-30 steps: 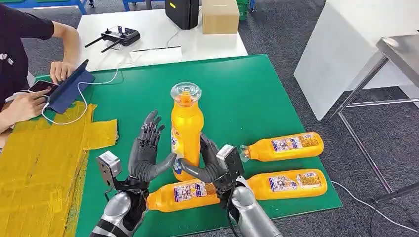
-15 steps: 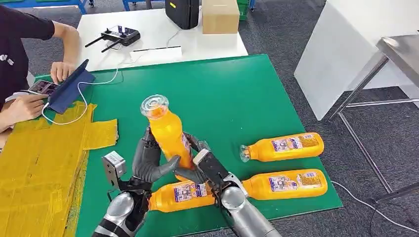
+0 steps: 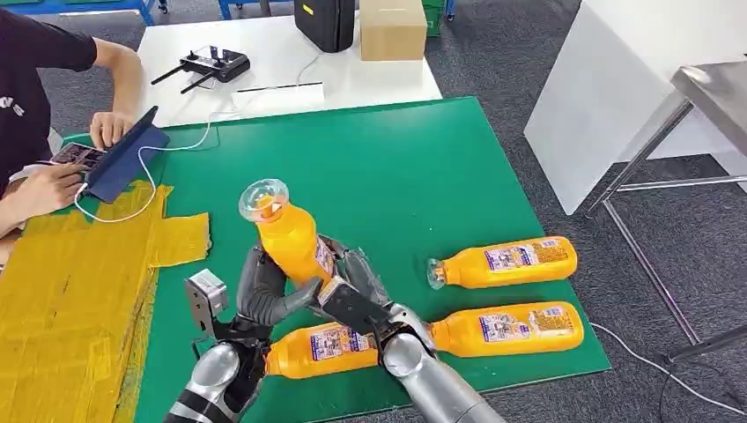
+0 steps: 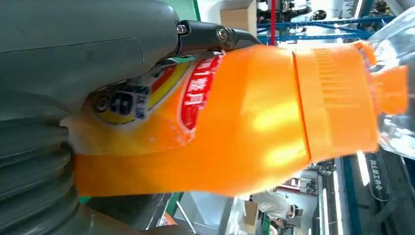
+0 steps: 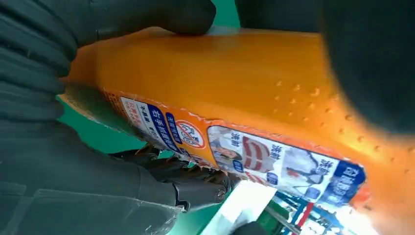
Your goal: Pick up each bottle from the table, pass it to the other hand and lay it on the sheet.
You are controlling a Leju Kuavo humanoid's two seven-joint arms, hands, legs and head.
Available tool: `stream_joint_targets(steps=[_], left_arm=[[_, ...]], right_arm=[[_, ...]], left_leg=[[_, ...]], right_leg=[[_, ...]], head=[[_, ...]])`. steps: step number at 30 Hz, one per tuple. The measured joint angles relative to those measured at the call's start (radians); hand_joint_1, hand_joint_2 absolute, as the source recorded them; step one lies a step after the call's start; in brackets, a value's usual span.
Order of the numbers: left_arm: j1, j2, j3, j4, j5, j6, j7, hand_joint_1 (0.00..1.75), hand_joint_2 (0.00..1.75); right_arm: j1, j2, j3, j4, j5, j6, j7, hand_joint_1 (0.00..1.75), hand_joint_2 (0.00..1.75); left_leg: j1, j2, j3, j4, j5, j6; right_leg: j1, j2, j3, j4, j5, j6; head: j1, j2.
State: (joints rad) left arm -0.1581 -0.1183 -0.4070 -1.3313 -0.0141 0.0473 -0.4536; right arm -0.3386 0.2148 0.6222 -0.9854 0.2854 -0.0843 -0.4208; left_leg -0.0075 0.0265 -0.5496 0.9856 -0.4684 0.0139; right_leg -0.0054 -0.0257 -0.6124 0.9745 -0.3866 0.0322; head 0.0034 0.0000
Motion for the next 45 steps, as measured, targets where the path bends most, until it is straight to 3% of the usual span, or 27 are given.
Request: stream_joint_targets(steps=[12, 13, 14, 15, 16, 41, 42, 43, 45], left_arm=[[0.0, 0.018, 0.046, 0.008, 0.068, -0.055, -0.009, 0.0, 1.75], [0.0, 0.018, 0.047, 0.008, 0.069, -0.056, -0.01, 0.09, 1.75], [0.001, 0.019, 0.048, 0.008, 0.069, -0.057, -0.01, 0.52, 1.75], [0.001, 0.019, 0.049, 0.008, 0.07, -0.06, -0.009, 1.61, 1.75], [0.0, 0.019, 0.05, 0.008, 0.071, -0.062, -0.009, 1.75, 1.75], [0.003, 0.019, 0.062, -0.016, 0.099, -0.045, -0.031, 1.75, 1.75], [0.005, 0.019, 0.063, -0.023, 0.099, -0.038, -0.036, 1.75, 1.75], [0.008, 0.019, 0.063, -0.031, 0.099, -0.032, -0.039, 1.75, 1.75], [0.014, 0.019, 0.066, -0.05, 0.099, -0.013, -0.052, 1.75, 1.75]], right_arm=[[0.006, -0.014, 0.09, -0.068, 0.079, -0.011, 0.001, 1.75, 1.75], [0.006, -0.016, 0.092, -0.069, 0.079, -0.011, 0.001, 1.75, 1.75], [0.006, -0.018, 0.095, -0.072, 0.079, -0.011, 0.001, 1.75, 1.75], [0.006, -0.019, 0.097, -0.073, 0.079, -0.011, 0.001, 1.75, 1.75], [0.006, -0.019, 0.099, -0.074, 0.079, -0.011, 0.001, 1.75, 1.75], [0.006, -0.021, 0.11, -0.074, 0.056, -0.017, -0.016, 1.75, 1.75], [0.006, -0.021, 0.11, -0.077, 0.055, -0.019, -0.018, 0.23, 1.75], [0.006, -0.021, 0.11, -0.08, 0.053, -0.019, -0.018, 0.05, 1.75], [0.008, -0.021, 0.11, -0.09, 0.045, -0.032, -0.022, 0.0, 1.75]], left_leg=[[0.0, 0.0, 0.0, 0.0, 0.0, 0.0], [0.0, 0.0, 0.0, 0.0, 0.0, 0.0], [0.0, 0.0, 0.0, 0.0, 0.0, 0.0], [0.0, 0.0, 0.0, 0.0, 0.0, 0.0], [0.0, 0.0, 0.0, 0.0, 0.0, 0.0], [0.0, 0.0, 0.0, 0.0, 0.0, 0.0], [0.0, 0.0, 0.0, 0.0, 0.0, 0.0], [0.0, 0.0, 0.0, 0.0, 0.0, 0.0], [0.0, 0.0, 0.0, 0.0, 0.0, 0.0]], right_leg=[[0.0, 0.0, 0.0, 0.0, 0.0, 0.0], [0.0, 0.0, 0.0, 0.0, 0.0, 0.0], [0.0, 0.0, 0.0, 0.0, 0.0, 0.0], [0.0, 0.0, 0.0, 0.0, 0.0, 0.0], [0.0, 0.0, 0.0, 0.0, 0.0, 0.0], [0.0, 0.0, 0.0, 0.0, 0.0, 0.0], [0.0, 0.0, 0.0, 0.0, 0.0, 0.0], [0.0, 0.0, 0.0, 0.0, 0.0, 0.0], [0.0, 0.0, 0.0, 0.0, 0.0, 0.0]], head=[[0.0, 0.0], [0.0, 0.0], [0.0, 0.0], [0.0, 0.0], [0.0, 0.0], [0.0, 0.0], [0.0, 0.0], [0.0, 0.0], [0.0, 0.0]])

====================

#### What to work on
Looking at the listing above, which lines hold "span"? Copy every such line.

#### Answer to this problem
Available tool: `stream_joint_targets(steps=[_], left_arm=[[_, ...]], right_arm=[[_, ...]], left_leg=[[_, ...]], right_leg=[[_, ...]], head=[[_, ...]])`. steps: step number at 30 Hz, one per tuple. The measured joint angles relative to those measured at the call's start (radians); hand_joint_1, hand_joint_2 absolute, as the source recorded them; step one lies a step after the call's start; in brackets, a value's usual span.
Motion for the next 45 steps, as measured, targets where the path bends most, until it is straight to 3% of the usual span, or 27 are given.

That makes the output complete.